# Aim of the exercise:
Retype every line of the data, keeping each word exactly.

# Records supplied:
┏━━

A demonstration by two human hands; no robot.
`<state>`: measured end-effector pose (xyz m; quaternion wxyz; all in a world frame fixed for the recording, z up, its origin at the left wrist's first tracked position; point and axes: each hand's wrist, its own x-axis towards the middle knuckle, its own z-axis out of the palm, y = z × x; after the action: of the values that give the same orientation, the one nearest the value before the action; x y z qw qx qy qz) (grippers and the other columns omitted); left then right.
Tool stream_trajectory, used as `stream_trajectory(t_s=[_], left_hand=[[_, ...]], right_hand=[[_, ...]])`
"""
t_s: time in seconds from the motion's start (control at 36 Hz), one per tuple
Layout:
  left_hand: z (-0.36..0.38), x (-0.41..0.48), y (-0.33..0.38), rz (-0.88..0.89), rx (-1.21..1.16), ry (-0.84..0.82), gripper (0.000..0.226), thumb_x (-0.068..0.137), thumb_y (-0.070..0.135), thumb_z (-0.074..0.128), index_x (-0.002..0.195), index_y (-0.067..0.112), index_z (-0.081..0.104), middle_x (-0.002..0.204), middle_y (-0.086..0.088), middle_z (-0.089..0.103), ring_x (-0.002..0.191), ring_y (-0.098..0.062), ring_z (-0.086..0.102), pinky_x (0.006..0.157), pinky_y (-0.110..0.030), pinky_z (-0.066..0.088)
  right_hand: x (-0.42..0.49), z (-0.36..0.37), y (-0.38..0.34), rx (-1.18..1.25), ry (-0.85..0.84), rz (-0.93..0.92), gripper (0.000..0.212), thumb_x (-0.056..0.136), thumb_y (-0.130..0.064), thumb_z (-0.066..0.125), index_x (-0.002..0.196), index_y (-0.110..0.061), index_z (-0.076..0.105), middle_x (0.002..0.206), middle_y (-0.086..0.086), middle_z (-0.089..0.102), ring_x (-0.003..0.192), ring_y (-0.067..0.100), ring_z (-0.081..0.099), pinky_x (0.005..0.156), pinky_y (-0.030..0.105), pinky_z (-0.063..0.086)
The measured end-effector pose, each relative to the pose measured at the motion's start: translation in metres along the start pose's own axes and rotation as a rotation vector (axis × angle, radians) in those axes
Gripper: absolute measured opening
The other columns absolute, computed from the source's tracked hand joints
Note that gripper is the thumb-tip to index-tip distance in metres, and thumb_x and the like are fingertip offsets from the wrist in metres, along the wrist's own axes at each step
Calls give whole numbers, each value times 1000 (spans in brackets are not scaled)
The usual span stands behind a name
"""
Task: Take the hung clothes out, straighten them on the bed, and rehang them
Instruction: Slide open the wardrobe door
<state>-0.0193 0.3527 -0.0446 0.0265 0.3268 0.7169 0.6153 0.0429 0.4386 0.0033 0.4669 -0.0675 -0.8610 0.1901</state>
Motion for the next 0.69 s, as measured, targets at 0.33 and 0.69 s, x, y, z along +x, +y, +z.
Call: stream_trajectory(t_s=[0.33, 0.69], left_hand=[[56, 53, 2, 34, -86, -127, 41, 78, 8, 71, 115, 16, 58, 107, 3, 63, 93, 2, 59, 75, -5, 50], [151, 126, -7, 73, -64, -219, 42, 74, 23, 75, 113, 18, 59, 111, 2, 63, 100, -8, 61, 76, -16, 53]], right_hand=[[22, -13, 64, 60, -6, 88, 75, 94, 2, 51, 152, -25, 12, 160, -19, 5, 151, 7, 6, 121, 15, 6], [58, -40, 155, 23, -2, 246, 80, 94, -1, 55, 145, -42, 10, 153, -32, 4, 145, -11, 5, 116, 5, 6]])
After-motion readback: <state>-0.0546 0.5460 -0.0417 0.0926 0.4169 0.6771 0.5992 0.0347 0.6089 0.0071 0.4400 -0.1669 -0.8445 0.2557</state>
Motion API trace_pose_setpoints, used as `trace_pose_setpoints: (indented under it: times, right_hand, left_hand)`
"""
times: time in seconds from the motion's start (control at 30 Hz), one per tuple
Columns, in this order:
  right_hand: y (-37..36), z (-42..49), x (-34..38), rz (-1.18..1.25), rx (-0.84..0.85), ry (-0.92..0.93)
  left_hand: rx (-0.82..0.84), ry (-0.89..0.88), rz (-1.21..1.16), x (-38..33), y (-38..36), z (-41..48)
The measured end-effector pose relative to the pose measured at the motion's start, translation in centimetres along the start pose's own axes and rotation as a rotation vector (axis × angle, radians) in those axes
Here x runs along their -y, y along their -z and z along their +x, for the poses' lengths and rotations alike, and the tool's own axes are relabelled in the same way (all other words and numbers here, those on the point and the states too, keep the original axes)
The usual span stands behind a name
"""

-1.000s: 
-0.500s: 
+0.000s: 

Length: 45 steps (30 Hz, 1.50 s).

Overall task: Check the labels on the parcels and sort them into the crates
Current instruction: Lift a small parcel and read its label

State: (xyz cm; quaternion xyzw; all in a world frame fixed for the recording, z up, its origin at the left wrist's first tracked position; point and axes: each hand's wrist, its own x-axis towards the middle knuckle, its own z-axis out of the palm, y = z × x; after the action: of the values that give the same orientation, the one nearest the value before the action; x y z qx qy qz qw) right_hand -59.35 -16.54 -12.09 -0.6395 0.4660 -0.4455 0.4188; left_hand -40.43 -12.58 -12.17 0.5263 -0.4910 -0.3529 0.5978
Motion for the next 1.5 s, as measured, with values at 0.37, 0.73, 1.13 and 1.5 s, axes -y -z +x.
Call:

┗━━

# Written response:
A demonstration by two human hands; no robot.
`<state>`: measured end-effector pose (xyz m; quaternion wxyz; all in a world frame fixed for the recording, z up, its origin at the left wrist's first tracked position; point and axes: each hand's wrist, its own x-axis towards the middle knuckle, its own z-axis out of the palm, y = z × x; after the action: of the values that give the same orientation, the one nearest the value before the action; x y z qw qx qy qz) (grippers and the other columns omitted); left then right.
Tool stream_trajectory, used as `stream_trajectory(t_s=[_], left_hand=[[_, ...]], right_hand=[[_, ...]])`
"""
t_s: time in seconds from the motion's start (control at 36 Hz), one per tuple
Layout:
  left_hand: z (-0.36..0.38), x (-0.41..0.48), y (-0.33..0.38), rz (-0.88..0.89), rx (-1.21..1.16), ry (-0.84..0.82), gripper (0.000..0.226), thumb_x (-0.068..0.137), thumb_y (-0.070..0.135), thumb_z (-0.074..0.128), index_x (-0.002..0.195), index_y (-0.067..0.112), index_z (-0.081..0.104), middle_x (-0.002..0.204), middle_y (-0.086..0.088), middle_z (-0.089..0.103), ring_x (-0.002..0.191), ring_y (-0.098..0.062), ring_z (-0.086..0.102), pinky_x (0.006..0.157), pinky_y (-0.110..0.030), pinky_z (-0.066..0.088)
  right_hand: x (-0.42..0.49), z (-0.36..0.37), y (-0.38..0.34), rx (-1.18..1.25), ry (-0.85..0.84), rz (-0.93..0.92), gripper (0.000..0.212), thumb_x (-0.056..0.136), thumb_y (-0.130..0.064), thumb_z (-0.066..0.125), index_x (-0.002..0.196), index_y (-0.110..0.061), index_z (-0.076..0.105), middle_x (0.002..0.206), middle_y (-0.086..0.086), middle_z (-0.089..0.102), ring_x (-0.003..0.192), ring_y (-0.067..0.100), ring_z (-0.081..0.099), pinky_x (0.005..0.156), pinky_y (-0.030..0.105), pinky_z (-0.063..0.086)
The measured end-effector pose, each relative to the pose measured at the motion's start: translation in metres along the start pose's own axes and rotation as a rotation vector (axis × angle, radians) in those axes
Gripper: absolute measured opening
The other columns absolute, computed from the source's tracked hand joints
Note that gripper is the thumb-tip to index-tip distance in metres, and thumb_x and the like are fingertip offsets from the wrist in metres, along the wrist's own axes at each step
Calls give whole numbers, each value times 1000 (spans in brackets are not scaled)
The usual span stands behind a name
"""
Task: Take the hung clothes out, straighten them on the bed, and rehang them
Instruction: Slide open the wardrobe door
<state>-0.0193 0.3527 -0.0446 0.0265 0.3268 0.7169 0.6153 0.0429 0.4386 0.0033 0.4669 -0.0675 -0.8610 0.1901</state>
Motion for the next 0.69 s, as measured, targets at 0.33 and 0.69 s, x, y, z along +x, +y, +z.
Call: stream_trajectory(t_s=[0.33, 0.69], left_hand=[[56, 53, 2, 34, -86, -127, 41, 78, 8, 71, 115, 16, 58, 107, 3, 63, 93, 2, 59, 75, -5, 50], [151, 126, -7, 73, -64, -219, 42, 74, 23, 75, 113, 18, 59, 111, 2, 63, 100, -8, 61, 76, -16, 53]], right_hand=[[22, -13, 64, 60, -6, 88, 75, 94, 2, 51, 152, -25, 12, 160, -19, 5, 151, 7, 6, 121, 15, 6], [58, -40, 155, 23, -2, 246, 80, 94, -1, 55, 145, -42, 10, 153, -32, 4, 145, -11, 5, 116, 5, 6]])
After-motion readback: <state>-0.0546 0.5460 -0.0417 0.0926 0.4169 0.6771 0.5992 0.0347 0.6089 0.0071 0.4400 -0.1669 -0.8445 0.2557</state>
Motion API trace_pose_setpoints, used as `trace_pose_setpoints: (indented under it: times, right_hand, left_hand)`
"""
times: time in seconds from the motion's start (control at 30 Hz), one per tuple
Columns, in this order:
  right_hand: y (-37..36), z (-42..49), x (-34..38), rz (-1.18..1.25), rx (-0.84..0.85), ry (-0.92..0.93)
  left_hand: rx (-0.82..0.84), ry (-0.89..0.88), rz (-1.21..1.16), x (-38..33), y (-38..36), z (-41..48)
The measured end-effector pose relative to the pose measured at the motion's start, translation in centimetres along the start pose's own axes and rotation as a rotation vector (axis × angle, radians) in those axes
Here x runs along their -y, y along their -z and z along their +x, for the poses' lengths and rotations alike, and the tool's own axes are relabelled in the same way (all other words and numbers here, those on the point and the states too, keep the original axes)
The usual span stands behind a name
"""

-1.000s: 
-0.500s: 
+0.000s: 

Length: 45 steps (30 Hz, 1.50 s).

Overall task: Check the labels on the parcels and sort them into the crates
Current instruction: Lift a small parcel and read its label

State: (xyz cm; quaternion xyzw; all in a world frame fixed for the recording, z up, its origin at the left wrist's first tracked position; point and axes: each hand's wrist, its own x-axis towards the middle knuckle, its own z-axis out of the palm, y = z × x; after the action: of the values that give the same orientation, the one nearest the value before the action; x y z qx qy qz qw) right_hand -59.35 -16.54 -12.09 -0.6395 0.4660 -0.4455 0.4188; left_hand -40.43 -12.58 -12.17 0.5263 -0.4910 -0.3529 0.5978
Motion for the next 1.5 s, as measured, with values at 0.37, 0.73, 1.13 and 1.5 s, axes -y -z +x.
Call:

The output is complete as it stands.